• EXERCISE INSTRUCTIONS: Read the data and repeat it in full, exactly.

• DATA BLOCK:
════════════════

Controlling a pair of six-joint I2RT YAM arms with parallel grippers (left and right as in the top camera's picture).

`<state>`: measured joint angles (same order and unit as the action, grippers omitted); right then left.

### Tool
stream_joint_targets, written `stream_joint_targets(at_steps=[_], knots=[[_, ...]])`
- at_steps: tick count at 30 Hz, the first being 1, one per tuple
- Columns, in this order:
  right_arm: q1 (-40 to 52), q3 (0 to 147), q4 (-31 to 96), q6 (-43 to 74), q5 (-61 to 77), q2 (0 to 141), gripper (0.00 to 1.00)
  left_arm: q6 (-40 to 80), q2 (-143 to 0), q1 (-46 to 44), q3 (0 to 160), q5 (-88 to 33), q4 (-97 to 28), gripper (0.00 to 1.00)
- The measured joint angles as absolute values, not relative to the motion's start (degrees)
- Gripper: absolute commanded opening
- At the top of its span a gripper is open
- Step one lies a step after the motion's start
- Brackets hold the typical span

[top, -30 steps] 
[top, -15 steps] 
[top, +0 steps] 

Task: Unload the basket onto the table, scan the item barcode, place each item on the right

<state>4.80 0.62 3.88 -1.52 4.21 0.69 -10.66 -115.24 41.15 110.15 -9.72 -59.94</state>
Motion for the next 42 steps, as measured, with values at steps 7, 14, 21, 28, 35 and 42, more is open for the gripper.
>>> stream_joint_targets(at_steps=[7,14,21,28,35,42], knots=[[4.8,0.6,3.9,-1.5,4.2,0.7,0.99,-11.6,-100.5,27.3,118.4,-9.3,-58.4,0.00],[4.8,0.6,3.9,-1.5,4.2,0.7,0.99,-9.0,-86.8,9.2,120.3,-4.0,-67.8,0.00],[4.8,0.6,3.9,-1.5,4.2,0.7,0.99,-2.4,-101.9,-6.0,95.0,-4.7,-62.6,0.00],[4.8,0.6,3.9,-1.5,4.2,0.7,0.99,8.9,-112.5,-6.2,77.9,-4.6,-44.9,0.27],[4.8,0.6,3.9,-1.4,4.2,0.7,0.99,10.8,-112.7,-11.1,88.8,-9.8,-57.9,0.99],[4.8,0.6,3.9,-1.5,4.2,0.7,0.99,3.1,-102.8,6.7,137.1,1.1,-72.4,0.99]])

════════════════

• OUTPUT OF THE EXERCISE:
Controlling a pair of six-joint I2RT YAM arms with parallel grippers (left and right as in the top camera's picture).

`<state>`: measured joint angles (same order and unit as the action, grippers omitted); right then left.

### Tool
stream_joint_targets, written `stream_joint_targets(at_steps=[_], knots=[[_, ...]])`
- at_steps: tick count at 30 Hz, the first being 1, one per tuple
- Columns, in this order:
  right_arm: q1 (-40 to 52), q3 (0 to 147), q4 (-31 to 96), q6 (-43 to 74), q5 (-61 to 77), q2 (0 to 141), gripper (0.00 to 1.00)
  left_arm: q6 (-40 to 80), q2 (-143 to 0), q1 (-46 to 44), q3 (0 to 160), q5 (-88 to 33), q4 (-97 to 28), gripper (0.00 to 1.00)
- The measured joint angles as absolute values, not relative to the motion's start (degrees)
- Gripper: absolute commanded opening
- At the top of its span a gripper is open
- Step one lies a step after the motion's start
- Brackets hold the typical span

[top, -30 steps] 
[top, -15 steps] 
[top, +0 steps] 

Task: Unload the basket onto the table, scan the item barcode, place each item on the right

<state>4.80 0.62 3.88 -1.52 4.21 0.69 -10.66 -115.24 41.15 110.15 -9.72 -59.94</state>
Motion for the next 42 steps, as measured, with values at steps 7, 14, 21, 28, 35 and 42, more is open for the gripper.
>>> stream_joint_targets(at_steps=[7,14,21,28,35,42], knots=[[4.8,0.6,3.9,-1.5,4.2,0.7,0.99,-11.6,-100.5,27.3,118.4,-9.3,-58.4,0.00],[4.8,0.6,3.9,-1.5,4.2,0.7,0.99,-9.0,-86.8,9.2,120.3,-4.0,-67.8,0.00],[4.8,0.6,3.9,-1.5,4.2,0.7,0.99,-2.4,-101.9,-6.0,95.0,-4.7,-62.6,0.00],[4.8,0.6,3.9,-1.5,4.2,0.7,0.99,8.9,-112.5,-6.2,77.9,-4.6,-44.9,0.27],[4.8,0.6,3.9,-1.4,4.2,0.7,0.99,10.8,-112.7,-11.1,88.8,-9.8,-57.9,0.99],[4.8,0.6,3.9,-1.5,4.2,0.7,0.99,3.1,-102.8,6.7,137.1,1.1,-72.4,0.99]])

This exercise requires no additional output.